Em relação a este último conceito, deve-se esclarecer que novas técnicas de detecção molecular como Fluorescência e Hibridização In situ (FISH) ou Reação em Cadeia da Polimerase (PCR) são atualmente utilizadas como marcadores de doença residual mínima, com implicações prognósticas e terapêuticas, bem como na fase inicial de diagnóstico.

O tratamento padrão da LMA é dividido em uma primeira fase denominada indução de remissão, seguida por uma segunda fase denominada tratamento pós-remissão ou consolidação.

A RC deve ser alcançada com um máximo de 2 ciclos de tratamento citostático. Caso contrário, a LMA é considerada refratária e alternativas ao tratamento convencional devem ser procuradas.

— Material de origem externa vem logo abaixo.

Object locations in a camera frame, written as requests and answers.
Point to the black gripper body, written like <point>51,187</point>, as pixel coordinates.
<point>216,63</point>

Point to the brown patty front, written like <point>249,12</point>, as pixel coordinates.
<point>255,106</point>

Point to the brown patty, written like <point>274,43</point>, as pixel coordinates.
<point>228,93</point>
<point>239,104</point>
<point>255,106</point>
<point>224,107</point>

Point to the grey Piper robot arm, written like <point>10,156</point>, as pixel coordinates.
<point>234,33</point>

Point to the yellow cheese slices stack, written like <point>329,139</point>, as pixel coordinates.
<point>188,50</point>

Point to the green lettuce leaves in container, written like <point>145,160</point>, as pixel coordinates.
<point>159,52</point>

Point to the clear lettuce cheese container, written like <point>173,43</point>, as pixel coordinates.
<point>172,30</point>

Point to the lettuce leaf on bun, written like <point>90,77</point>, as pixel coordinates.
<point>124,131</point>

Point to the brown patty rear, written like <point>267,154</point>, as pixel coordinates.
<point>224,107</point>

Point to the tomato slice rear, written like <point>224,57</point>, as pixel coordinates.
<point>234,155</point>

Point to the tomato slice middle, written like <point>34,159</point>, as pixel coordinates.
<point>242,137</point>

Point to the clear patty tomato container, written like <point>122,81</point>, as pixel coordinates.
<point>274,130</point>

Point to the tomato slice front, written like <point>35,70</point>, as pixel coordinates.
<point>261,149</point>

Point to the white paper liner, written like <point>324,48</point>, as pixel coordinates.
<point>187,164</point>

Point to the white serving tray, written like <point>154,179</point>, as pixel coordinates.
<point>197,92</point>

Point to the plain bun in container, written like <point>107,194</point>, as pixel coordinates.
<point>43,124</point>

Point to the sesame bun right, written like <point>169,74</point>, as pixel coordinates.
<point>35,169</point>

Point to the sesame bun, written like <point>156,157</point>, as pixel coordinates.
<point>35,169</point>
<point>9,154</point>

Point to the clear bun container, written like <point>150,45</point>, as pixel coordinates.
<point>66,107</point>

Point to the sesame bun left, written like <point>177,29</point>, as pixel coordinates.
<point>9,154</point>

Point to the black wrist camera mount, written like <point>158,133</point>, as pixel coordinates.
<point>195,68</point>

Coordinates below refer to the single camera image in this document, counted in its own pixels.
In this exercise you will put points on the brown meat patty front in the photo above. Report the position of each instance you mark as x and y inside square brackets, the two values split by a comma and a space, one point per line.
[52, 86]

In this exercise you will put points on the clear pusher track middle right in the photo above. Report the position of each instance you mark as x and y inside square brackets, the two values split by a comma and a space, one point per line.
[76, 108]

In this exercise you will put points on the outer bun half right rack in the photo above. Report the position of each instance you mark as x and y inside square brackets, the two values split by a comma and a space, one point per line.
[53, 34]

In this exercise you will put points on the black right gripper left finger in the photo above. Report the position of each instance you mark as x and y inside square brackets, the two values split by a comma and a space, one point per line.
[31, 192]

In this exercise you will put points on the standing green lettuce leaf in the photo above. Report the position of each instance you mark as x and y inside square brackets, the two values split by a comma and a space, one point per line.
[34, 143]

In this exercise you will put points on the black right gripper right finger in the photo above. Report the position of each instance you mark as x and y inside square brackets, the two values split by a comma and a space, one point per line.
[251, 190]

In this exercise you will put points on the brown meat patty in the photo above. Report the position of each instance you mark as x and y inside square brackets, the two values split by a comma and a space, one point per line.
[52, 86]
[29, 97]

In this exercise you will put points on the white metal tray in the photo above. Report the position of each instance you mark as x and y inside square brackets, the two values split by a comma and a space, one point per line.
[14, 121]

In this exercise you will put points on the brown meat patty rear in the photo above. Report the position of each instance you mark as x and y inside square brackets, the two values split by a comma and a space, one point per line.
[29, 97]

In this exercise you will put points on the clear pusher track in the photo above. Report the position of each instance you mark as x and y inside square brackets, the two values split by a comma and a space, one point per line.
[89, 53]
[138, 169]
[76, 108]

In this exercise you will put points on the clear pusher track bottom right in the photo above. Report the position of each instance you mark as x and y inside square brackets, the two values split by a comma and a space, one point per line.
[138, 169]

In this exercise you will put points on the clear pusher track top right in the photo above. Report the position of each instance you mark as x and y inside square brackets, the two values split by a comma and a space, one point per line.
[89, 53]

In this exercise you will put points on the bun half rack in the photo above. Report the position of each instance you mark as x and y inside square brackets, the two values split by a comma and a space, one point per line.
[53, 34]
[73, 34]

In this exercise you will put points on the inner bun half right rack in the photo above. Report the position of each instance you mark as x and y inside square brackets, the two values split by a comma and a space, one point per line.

Tradicionalmente, é utilizado um esquema que combina uma antraciclina (doxorrubicina ou idarrubicina) por 3 dias mais citarabina em infusão contínua por 7 dias. Por esse motivo, esse esquema é conhecido como regime 7 + 3. Na prática clínica, a avaliação da medula óssea (aspirado) deve ser realizada entre a 2ª e a 3ª semana após o início do tratamento. Se os elementos imaturos (blastos) ainda persistirem e for celular, o esquema inicial pode ser repetido, geralmente atenuado (5 + 2).

Com esse esquema convencional, obtêm-se remissões completas da ordem de 50 a 70%, com duração mediana de remissão de um ano.

Por esse motivo, após a RC, os tratamentos de “manutenção” ou “consolidação” devem ser planejados para garantir um tempo mais “livre de doença”.

A decisão sobre qual é o melhor tratamento pós-referência permanece controversa. Existem grupos de pesquisadores que defendem o Transplante de Medula Óssea, alogênico ou antológico, como a melhor terapia possível, se as condições do paciente permitirem; enquanto outros defendem a eficácia de uma consolidação com quimioterapia intensiva e de curta duração.

Está além dos objetivos deste capítulo entrar em detalhes sobre o escopo de cada uma dessas modalidades.

Por fim, citaremos alguns conceitos em relação aos fatores prognósticos.

Nos últimos tempos, com o advento das técnicas de detecção molecular e imunológica, anomalias constantes e variáveis ​​têm sido adicionadas nessas áreas como marcadores de melhor ou pior prognóstico, que recebem valor preditivo crescente.